→ **To do**: Take the data below and copy exactly the lines starting at the one with "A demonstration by" and finishing at the one with "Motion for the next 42", both included.

[[ Data to examine, beginning ]]

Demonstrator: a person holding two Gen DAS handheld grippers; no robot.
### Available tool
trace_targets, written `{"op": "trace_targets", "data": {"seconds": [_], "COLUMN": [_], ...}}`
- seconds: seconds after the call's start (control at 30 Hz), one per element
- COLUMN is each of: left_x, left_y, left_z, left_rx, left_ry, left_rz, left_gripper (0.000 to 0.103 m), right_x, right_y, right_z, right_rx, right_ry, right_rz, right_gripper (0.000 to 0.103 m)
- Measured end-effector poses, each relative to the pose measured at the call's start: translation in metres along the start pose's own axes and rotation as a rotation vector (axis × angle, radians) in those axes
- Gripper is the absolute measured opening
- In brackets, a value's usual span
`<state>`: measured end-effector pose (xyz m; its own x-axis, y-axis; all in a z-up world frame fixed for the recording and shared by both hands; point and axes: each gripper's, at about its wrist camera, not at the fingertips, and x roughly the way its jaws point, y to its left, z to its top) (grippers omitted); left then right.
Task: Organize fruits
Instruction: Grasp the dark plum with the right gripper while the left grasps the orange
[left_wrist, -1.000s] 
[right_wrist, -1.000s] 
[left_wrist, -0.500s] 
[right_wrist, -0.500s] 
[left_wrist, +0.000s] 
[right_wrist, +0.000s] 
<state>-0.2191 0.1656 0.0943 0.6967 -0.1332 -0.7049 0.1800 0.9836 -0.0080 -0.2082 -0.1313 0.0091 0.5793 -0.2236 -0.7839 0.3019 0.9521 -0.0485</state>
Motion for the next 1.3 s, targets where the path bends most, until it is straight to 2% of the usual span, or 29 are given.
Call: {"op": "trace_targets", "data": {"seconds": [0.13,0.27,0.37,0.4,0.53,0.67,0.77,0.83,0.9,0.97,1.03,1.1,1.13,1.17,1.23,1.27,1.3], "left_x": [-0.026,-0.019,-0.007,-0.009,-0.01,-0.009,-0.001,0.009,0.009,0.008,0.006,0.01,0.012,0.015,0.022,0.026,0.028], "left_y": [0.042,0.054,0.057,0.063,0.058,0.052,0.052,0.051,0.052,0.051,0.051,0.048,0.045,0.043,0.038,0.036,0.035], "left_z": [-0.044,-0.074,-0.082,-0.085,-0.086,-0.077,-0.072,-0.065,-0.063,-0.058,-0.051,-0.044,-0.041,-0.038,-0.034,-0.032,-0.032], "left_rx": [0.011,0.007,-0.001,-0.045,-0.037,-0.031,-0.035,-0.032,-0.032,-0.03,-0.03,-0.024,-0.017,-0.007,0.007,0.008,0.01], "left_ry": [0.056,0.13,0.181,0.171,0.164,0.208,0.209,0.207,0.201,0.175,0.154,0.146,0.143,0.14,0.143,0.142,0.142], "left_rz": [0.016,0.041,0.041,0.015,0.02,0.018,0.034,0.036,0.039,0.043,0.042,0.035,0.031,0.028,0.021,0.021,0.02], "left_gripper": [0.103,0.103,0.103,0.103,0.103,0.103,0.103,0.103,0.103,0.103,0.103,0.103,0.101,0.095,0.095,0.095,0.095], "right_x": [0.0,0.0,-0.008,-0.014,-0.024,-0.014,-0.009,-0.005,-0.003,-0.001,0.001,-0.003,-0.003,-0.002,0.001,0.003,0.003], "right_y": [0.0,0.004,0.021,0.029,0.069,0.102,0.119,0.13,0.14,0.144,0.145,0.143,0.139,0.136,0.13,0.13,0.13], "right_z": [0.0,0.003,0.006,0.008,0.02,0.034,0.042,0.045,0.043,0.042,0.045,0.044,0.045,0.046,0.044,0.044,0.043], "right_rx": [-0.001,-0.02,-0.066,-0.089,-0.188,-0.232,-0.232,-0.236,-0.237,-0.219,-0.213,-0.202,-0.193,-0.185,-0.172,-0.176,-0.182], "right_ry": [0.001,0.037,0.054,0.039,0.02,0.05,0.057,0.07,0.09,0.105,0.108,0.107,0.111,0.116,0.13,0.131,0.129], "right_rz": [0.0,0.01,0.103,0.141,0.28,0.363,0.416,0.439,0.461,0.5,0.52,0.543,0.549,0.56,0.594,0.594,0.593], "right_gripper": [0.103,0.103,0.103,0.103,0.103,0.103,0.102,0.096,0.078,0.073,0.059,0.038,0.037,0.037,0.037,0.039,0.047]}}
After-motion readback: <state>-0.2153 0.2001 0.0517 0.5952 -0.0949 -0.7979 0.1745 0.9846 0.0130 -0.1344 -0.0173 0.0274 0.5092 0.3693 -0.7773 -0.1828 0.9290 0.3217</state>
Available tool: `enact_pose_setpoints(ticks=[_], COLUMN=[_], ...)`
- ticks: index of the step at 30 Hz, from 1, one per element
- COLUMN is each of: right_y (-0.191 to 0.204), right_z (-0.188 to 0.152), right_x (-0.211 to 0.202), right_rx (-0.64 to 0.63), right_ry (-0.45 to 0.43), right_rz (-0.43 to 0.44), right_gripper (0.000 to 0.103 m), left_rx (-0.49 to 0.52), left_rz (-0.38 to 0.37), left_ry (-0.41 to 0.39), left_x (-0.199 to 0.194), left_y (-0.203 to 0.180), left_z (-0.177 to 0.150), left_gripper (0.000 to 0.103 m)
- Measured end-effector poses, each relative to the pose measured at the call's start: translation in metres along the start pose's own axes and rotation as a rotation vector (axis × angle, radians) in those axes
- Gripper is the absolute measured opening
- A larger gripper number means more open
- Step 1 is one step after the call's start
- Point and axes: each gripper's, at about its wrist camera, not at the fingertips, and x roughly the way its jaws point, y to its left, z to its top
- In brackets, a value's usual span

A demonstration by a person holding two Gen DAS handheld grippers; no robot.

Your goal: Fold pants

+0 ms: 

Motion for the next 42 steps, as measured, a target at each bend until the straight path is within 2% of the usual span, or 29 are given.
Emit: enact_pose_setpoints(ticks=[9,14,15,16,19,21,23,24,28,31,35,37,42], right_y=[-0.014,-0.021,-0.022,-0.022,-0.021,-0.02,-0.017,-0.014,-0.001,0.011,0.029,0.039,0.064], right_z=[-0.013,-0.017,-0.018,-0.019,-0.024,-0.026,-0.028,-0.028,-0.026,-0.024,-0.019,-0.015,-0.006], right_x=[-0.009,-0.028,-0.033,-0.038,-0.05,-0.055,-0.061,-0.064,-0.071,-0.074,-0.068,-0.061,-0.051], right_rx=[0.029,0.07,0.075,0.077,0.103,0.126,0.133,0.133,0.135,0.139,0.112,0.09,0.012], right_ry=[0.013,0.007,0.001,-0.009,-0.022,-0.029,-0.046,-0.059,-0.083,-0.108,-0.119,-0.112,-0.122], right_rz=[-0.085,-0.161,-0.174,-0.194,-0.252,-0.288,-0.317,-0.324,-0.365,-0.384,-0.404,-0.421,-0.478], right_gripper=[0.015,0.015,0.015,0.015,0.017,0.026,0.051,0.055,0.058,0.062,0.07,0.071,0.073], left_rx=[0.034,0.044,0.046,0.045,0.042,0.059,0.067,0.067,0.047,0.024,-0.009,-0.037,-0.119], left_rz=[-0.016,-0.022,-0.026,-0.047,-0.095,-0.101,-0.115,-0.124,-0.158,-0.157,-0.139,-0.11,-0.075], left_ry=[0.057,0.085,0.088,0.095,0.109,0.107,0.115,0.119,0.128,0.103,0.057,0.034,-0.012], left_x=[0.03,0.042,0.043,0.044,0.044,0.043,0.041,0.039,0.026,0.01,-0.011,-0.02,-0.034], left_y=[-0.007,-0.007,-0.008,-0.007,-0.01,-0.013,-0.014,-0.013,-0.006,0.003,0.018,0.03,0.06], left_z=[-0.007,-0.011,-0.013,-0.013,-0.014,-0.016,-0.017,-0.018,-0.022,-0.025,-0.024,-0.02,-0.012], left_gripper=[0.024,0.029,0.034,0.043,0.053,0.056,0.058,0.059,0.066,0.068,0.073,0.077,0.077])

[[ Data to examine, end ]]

→ **Reply**:
A demonstration by a person holding two Gen DAS handheld grippers; no robot.

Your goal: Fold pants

+0 ms: 

Motion for the next 42 steps, as measured, a target at each bend until the straight path is within 2% of the usual span, or 29 are given.

Here the work on this exercise is complete.